Google’s core product, Search, has required double the bandwidth (or more) every year for the last decade. This growth has required more than an off-the-shelf design for Google’s server farms; Google realized early on (in 2004) that it would be a better option to build its own hardware. Now, a decade after the company’s first datacenter was pieced together, the scale of Google’s networking configuration and datacenter management benefits from academic input and why the current network, called Jupiter, can deliver a petabit per second of throughput. It’s 100,000 servers can randomly speak to another at a speed of 10 Gb/s, which is a hundred times quicker than the first generation datacenter network created back in 2005. The skills and knowledge that Google has learnt in the last ten years is one reason why Google is presenting a networking paper at the Sigcomm conference at London, going into the details behind Google’s five generations of datacenter network architecture.

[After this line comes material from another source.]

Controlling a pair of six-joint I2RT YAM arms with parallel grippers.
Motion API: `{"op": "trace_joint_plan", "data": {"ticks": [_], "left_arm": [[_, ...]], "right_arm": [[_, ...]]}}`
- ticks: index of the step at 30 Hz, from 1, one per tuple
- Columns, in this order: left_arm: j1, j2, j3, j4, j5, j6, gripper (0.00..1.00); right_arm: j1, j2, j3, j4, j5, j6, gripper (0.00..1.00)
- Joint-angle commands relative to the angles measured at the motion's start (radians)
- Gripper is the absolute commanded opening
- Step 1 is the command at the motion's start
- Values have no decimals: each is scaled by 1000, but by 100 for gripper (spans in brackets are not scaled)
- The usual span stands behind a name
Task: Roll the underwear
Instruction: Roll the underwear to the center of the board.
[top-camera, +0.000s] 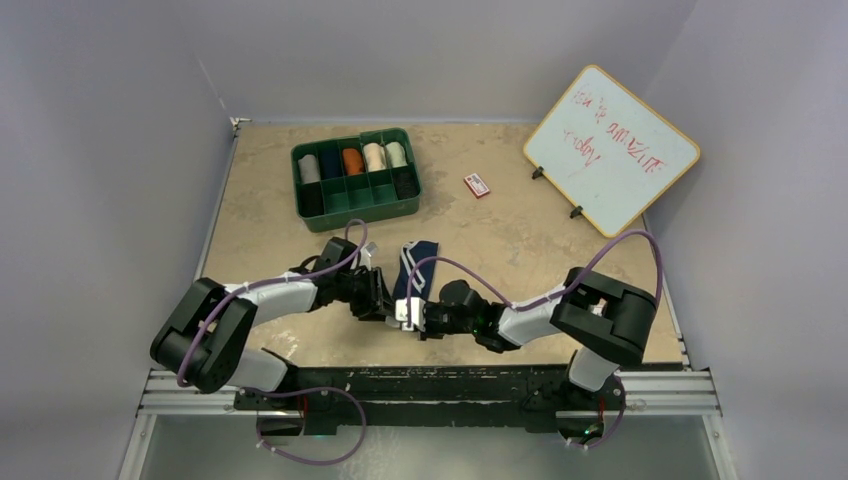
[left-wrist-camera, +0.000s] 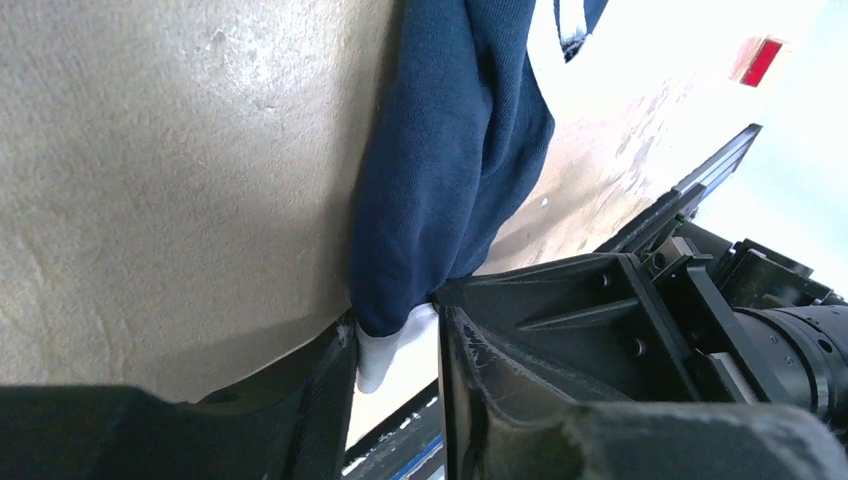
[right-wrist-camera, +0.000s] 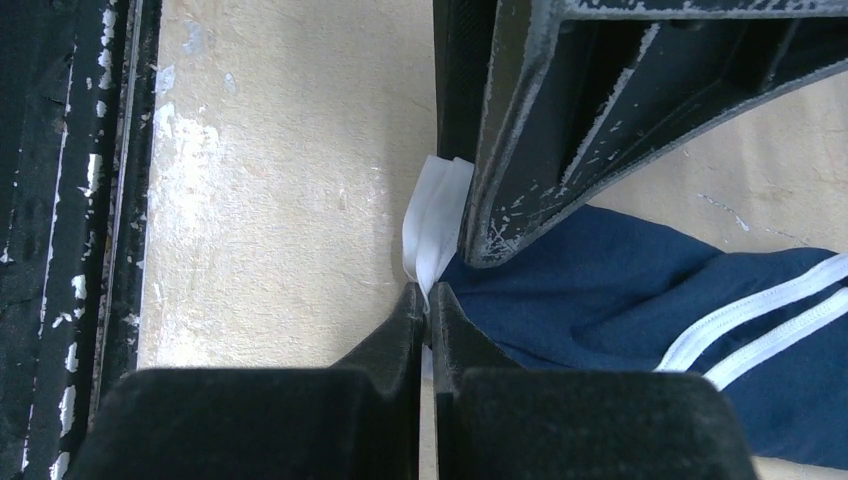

The reason why Google built its own servers using hardware from traditional vendors, such as Qualcomm, is to leverage on its existing in-house expertise: software. Off-the-shelf switches, used in traditional servers, involve “manual and error prone” techniques that were unable to scale to meet Google’s needs. Instead, software switching is cheaper to design and considerably easier to control remotely, which is something that has becoming increasingly important for Google with datacenters spread across the world. It is also very much a Google thing; they are at their core a software business.
Google’s blog details some of the benefits of the software switching technology – including how engineers did not need to optimize their code to include layers of bandwidth hierarchy, because Google’s network architecture is designed around a high performance network supporting many, many servers (numbering in the tens of thousands) with flat bandwidth between them. This configuration allows applications to be highly scaleable, and for a business that has relatively recently started promoting and marketing its cloud computing platform to businesses, the ability to scale a client’s application is very important. Google have rolled out this relatively flat server structure across its entire cloud computing farms. They have also utilized other technology projects such as the Bandwidth Enforcer, a means of allocating wide area bandwidth across many thousands of individual applications based on a core, central configuration policy. Another technology is TIMELY, designed to manage datacenter bandwidth allocation whilst maintaining high responsiveness and low latency times. Google’s efforts have remained very much biased around the need to keep their server and cloud computing clusters scaleable across the globe.